- WHAT TO WORK ON
Repeat verbatim, and only, the lines of the data below, beginning at the line that contains "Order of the" and stopping after the line that contains "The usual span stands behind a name".

- RECORDED INFORMATION
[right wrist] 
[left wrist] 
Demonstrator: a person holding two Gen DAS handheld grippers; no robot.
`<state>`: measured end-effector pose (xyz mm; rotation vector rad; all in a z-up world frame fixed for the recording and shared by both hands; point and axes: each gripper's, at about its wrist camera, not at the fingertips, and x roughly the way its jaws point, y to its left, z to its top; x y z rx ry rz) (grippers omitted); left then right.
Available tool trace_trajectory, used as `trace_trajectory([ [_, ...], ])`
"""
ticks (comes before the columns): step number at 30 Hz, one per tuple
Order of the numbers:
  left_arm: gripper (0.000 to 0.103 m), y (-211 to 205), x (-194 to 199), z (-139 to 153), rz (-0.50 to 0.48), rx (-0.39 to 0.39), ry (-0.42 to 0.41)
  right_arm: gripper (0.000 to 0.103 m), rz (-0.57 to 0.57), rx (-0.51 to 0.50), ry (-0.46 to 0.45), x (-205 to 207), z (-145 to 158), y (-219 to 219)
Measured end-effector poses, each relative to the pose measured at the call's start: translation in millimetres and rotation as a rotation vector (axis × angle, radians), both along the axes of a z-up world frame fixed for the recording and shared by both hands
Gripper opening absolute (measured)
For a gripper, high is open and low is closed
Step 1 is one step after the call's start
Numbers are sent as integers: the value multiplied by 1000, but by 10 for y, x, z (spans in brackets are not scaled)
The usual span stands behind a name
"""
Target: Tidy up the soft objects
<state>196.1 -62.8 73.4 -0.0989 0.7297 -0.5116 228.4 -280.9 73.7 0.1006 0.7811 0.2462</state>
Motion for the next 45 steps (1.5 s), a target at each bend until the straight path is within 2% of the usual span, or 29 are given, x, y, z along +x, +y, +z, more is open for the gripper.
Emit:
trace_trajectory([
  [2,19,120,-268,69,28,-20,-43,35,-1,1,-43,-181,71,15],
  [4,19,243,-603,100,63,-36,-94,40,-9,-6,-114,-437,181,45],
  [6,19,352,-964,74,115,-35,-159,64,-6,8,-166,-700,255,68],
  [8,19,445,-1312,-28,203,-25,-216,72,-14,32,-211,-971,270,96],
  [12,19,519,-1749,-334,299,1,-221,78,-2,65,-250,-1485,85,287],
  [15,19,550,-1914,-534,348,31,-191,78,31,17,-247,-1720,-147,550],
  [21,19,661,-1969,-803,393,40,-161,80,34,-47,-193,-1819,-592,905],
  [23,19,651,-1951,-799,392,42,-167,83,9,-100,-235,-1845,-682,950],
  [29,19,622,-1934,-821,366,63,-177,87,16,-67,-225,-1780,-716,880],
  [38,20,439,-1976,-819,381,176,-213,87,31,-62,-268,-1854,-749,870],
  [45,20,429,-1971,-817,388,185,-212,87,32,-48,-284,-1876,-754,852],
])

- EXERCISE OUTPUT
Order of the numbers:
  left_arm: gripper (0.000 to 0.103 m), y (-211 to 205), x (-194 to 199), z (-139 to 153), rz (-0.50 to 0.48), rx (-0.39 to 0.39), ry (-0.42 to 0.41)
  right_arm: gripper (0.000 to 0.103 m), rz (-0.57 to 0.57), rx (-0.51 to 0.50), ry (-0.46 to 0.45), x (-205 to 207), z (-145 to 158), y (-219 to 219)
Measured end-effector poses, each relative to the pose measured at the call's start: translation in millimetres and rotation as a rotation vector (axis × angle, radians), both along the axes of a z-up world frame fixed for the recording and shared by both hands
Gripper opening absolute (measured)
For a gripper, high is open and low is closed
Step 1 is one step after the call's start
Numbers are sent as integers: the value multiplied by 1000, but by 10 for y, x, z (spans in brackets are not scaled)
The usual span stands behind a name

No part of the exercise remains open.